EXERCISE INSTRUCTIONS – Whenever "call" appears in a line, please copy that line from the data.

(DATA SUPPLIED)

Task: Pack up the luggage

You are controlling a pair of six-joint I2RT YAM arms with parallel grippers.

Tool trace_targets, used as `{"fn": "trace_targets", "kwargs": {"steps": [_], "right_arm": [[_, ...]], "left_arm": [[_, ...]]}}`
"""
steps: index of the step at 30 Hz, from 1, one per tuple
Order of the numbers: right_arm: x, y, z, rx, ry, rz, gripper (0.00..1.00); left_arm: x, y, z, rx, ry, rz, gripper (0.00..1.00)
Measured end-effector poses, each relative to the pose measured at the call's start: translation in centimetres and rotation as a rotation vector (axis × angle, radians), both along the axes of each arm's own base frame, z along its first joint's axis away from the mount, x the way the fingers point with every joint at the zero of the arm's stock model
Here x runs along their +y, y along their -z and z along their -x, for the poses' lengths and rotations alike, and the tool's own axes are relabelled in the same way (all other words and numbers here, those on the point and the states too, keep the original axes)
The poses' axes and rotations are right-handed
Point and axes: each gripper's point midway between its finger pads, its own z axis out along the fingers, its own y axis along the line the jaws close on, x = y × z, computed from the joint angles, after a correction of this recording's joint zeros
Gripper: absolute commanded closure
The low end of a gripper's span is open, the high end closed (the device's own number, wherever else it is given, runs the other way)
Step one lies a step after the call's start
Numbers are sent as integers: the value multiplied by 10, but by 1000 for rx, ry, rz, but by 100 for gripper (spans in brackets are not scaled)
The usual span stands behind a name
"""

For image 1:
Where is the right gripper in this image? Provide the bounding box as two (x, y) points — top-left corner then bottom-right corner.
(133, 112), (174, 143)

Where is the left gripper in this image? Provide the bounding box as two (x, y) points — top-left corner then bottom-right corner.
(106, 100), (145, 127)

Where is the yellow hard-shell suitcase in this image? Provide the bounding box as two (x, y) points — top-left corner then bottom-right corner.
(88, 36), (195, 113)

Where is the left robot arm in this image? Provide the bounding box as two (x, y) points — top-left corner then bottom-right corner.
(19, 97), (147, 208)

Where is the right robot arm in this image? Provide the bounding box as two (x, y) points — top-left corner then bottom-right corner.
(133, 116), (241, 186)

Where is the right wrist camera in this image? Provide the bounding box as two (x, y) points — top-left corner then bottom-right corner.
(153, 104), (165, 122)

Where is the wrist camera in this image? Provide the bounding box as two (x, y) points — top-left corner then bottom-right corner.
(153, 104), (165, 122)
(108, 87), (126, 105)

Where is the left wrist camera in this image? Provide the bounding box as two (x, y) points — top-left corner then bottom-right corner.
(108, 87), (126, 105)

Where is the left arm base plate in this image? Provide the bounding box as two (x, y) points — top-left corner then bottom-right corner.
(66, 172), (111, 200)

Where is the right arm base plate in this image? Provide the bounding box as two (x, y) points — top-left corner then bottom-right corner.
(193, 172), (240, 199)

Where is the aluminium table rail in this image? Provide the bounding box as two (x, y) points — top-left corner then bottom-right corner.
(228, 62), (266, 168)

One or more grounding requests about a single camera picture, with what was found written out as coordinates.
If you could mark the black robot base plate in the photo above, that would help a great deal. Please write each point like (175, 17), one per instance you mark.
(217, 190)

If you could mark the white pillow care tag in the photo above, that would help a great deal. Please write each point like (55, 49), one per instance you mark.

(End DATA SUPPLIED)
(DATA SUPPLIED)

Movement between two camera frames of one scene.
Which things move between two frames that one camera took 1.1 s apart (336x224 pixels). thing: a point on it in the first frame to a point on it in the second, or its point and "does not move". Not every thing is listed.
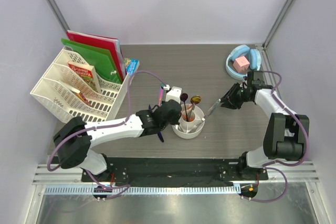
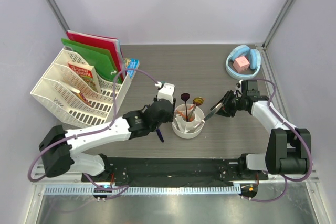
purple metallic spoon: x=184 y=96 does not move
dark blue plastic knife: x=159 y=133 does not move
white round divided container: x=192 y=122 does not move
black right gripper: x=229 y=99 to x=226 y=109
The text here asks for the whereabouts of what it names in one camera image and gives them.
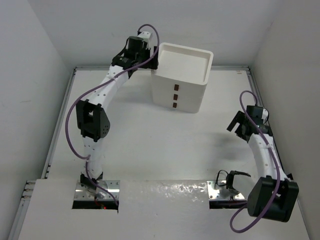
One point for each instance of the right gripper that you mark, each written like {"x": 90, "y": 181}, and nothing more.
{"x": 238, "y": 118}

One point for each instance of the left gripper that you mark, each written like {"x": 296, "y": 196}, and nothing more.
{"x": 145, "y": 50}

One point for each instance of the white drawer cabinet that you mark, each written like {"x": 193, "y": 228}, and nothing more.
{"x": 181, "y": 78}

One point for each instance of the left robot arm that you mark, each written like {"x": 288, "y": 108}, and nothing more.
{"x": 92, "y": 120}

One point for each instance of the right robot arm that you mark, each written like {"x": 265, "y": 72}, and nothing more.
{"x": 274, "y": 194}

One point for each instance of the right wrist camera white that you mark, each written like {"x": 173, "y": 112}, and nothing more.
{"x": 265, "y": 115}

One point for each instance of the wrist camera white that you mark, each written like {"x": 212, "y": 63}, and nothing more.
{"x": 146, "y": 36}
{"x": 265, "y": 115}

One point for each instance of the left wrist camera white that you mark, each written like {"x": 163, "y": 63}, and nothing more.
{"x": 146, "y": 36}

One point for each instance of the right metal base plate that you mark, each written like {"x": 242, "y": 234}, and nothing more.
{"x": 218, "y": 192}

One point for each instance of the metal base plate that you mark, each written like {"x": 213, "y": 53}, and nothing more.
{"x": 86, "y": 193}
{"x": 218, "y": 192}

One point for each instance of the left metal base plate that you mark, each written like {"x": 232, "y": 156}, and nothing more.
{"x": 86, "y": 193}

(End DATA SUPPLIED)

FINISHED EXERCISE –
Measured end-effector poses, each relative to the pose measured at the call's start: translation in centimetres and rotation as a rotation vector (axis × angle, radians), both along the axes of each arm's own base frame, z along its first joint's axis away from the mount, x the way the fingers point with every joint at the zero of the arm's stock model
Step one lies a step after the call's start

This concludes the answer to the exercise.